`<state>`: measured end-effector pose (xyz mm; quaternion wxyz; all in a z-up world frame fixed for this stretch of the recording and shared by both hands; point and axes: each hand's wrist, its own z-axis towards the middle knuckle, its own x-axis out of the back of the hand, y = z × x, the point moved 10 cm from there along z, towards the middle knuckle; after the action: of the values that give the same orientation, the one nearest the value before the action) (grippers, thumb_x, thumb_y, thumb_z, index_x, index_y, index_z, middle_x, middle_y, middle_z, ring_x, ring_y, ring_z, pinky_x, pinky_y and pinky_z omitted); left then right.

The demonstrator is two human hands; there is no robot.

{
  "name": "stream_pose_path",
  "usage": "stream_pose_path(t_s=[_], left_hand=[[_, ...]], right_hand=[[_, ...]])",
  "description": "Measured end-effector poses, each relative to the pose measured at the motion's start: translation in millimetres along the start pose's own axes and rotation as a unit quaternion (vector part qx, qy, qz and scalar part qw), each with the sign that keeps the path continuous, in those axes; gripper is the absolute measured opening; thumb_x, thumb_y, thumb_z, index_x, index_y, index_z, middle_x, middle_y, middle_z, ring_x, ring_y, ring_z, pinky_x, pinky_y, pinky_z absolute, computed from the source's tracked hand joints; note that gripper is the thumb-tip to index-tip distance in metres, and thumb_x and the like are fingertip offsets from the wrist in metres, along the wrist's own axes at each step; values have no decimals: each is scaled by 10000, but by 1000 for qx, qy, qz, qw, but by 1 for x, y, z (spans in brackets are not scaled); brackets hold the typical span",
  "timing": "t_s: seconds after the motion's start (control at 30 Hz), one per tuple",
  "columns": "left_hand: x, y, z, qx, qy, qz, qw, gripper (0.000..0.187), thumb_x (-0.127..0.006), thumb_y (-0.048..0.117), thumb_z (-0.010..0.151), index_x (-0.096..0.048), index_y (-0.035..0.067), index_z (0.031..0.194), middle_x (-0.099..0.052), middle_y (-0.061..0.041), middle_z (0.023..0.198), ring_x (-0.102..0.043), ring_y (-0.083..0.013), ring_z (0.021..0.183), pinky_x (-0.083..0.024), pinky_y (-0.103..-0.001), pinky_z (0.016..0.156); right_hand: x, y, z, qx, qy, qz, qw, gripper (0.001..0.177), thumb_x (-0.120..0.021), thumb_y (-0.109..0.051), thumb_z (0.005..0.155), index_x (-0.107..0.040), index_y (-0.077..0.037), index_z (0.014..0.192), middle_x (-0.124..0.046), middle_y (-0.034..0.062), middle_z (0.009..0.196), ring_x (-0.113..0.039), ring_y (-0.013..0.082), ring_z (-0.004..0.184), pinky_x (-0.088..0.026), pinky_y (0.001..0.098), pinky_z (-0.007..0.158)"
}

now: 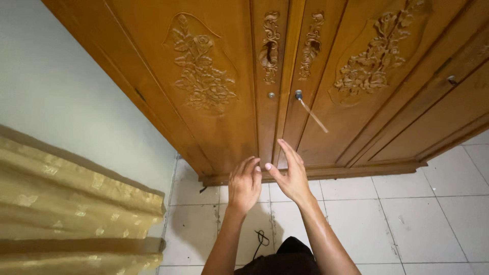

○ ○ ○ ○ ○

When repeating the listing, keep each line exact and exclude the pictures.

`<state>`: measured end-effector pose (xyz mm; quaternion wxyz; all in a z-up world frame fixed for this stretch of the recording and shared by both hands; point and axes: each hand's wrist, its own z-axis towards the middle knuckle, its own x-axis out of the back of the hand, y = z × x, the point moved 10 cm from there along z, towards the middle knuckle; after the action: of the values that give the same orientation, the one nearest the value before the action) (grippers, thumb_x, thumb_y, thumb_z, index_x, index_y, index_z, middle_x, middle_y, middle_z, ring_x, ring_y, ring_z, pinky_x, pinky_y and pinky_z omitted); left then right.

The demonstrator is two human hands; there is no robot.

{
  "name": "stream_pose_path",
  "usage": "stream_pose_path(t_s=[_], left_hand=[[_, ...]], right_hand=[[_, ...]])",
  "description": "Measured end-effector poses, each relative to the pose measured at the motion's start: translation in millimetres along the start pose's own axes and rotation as a unit quaternion (vector part qx, qy, qz and scalar part qw), each with the sign that keeps the path continuous, in those axes; gripper is the absolute measured opening; thumb_x, thumb_y, thumb_z, index_x, index_y, index_z, middle_x, middle_y, middle_z, ring_x, ring_y, ring_z, pinky_x, pinky_y, pinky_z absolute, computed from the source's tracked hand joints; note that gripper is the thumb-tip to index-tip distance in metres, and thumb_x and the like are fingertip offsets from the wrist in metres, along the wrist's own axes at each step; values have no decimals: each is scaled by 10000, but by 1000 for qx, qy, qz, qw, but by 1 for x, y, z (spans in brackets are not scaled); brackets hold the typical span",
  "timing": "t_s: seconds after the motion's start (control at 30 Hz), one per tuple",
  "columns": "left_hand: x, y, z, qx, qy, qz, qw, gripper (0.000..0.187), thumb_x (-0.127..0.006), thumb_y (-0.048..0.117), thumb_z (-0.010..0.151), index_x (-0.096..0.048), index_y (-0.035..0.067), index_z (0.031..0.194), middle_x (-0.099..0.052), middle_y (-0.061..0.041), middle_z (0.023..0.198), ring_x (-0.102..0.043), ring_y (-0.083..0.013), ring_z (0.021..0.183), pinky_x (-0.083..0.024), pinky_y (-0.103..-0.001), pinky_z (0.016..0.156); right_hand: x, y, z, qx, qy, qz, qw, gripper (0.001..0.177), thumb_x (-0.120..0.021), thumb_y (-0.109..0.051), thumb_z (0.005..0.155), index_x (-0.107..0.040), index_y (-0.077..0.037), index_z (0.014..0.192), middle_x (-0.124..0.046), middle_y (-0.034..0.062), middle_z (0.009..0.196), ring_x (-0.113..0.039), ring_y (-0.013..0.082), ring_z (-0.004..0.184), pinky_x (-0.088..0.026), pinky_y (0.001..0.098), pinky_z (-0.007..0.158)"
}

now: 

The answer given above is the complete response.